## What the task asks:
Keep every word of the listing and drop the images when you write it out.

(Dataset extract)

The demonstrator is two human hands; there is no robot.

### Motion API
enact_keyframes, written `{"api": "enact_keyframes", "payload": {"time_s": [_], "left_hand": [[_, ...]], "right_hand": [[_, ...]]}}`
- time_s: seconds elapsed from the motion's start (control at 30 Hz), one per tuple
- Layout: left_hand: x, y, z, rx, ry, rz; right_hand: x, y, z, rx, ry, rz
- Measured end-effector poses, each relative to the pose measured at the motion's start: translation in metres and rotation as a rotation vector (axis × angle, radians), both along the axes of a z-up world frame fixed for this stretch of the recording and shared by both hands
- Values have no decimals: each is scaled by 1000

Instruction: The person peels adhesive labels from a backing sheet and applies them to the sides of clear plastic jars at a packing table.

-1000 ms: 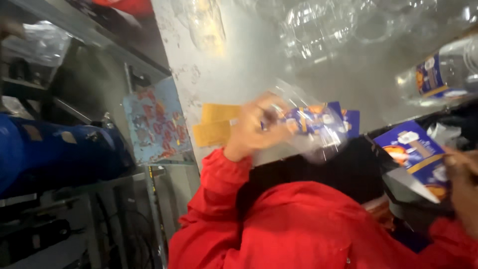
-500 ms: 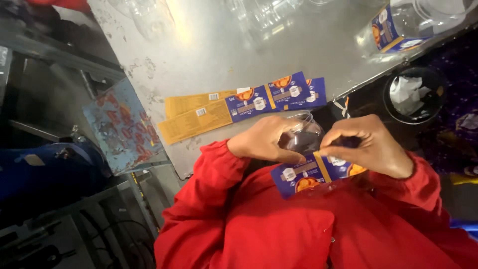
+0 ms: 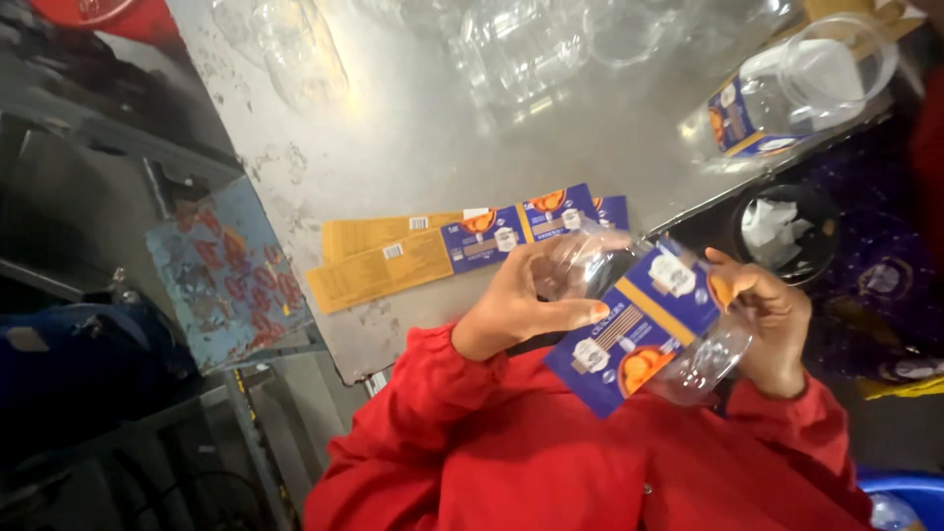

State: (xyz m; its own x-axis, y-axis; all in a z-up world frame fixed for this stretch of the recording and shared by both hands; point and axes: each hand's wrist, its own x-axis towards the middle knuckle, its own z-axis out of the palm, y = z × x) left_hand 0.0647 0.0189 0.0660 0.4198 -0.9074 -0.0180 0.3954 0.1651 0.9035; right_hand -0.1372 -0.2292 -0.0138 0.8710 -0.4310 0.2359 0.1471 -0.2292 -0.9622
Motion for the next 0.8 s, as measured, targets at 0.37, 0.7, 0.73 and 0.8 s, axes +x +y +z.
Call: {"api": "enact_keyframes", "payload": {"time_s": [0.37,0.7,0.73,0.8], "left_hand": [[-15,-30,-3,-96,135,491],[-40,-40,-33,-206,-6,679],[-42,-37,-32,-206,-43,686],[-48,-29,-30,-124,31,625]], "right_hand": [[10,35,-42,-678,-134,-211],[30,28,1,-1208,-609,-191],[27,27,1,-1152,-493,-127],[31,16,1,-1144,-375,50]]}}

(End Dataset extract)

## Exercise answer:
The demonstrator is two human hands; there is no robot.

### Motion API
enact_keyframes, written `{"api": "enact_keyframes", "payload": {"time_s": [_], "left_hand": [[_, ...]], "right_hand": [[_, ...]]}}`
- time_s: seconds elapsed from the motion's start (control at 30 Hz), one per tuple
- Layout: left_hand: x, y, z, rx, ry, rz; right_hand: x, y, z, rx, ry, rz
- Measured end-effector poses, each relative to the pose measured at the motion's start: translation in metres and rotation as a rotation vector (axis × angle, radians), both along the axes of a z-up world frame fixed for this stretch of the recording and shared by both hands
- Values have no decimals: each is scaled by 1000

Instruction: The person peels adhesive labels from a backing sheet and applies them to the sides of clear plastic jars at a packing table.

-1000 ms: 
-500 ms: 
+0 ms: 

State: (xyz m; its own x-axis, y-axis; all in a z-up world frame fixed for this stretch of the recording and shared by both hands; point and axes: each hand's wrist, its own x-axis towards the middle knuckle, its own z-axis out of the palm, y = z × x) left_hand 0.0647 0.0189 0.0660 0.4198 -0.9074 -0.0180 0.3954 0.1651 0.9035; right_hand -0.1372 -0.2292 -0.0138 0.8710 -0.4310 0.2359 0.1471 -0.2292 -0.9622
Motion for the next 0.8 s, as measured, targets at 0.37, 0.7, 0.73 and 0.8 s, axes +x +y +z.
Call: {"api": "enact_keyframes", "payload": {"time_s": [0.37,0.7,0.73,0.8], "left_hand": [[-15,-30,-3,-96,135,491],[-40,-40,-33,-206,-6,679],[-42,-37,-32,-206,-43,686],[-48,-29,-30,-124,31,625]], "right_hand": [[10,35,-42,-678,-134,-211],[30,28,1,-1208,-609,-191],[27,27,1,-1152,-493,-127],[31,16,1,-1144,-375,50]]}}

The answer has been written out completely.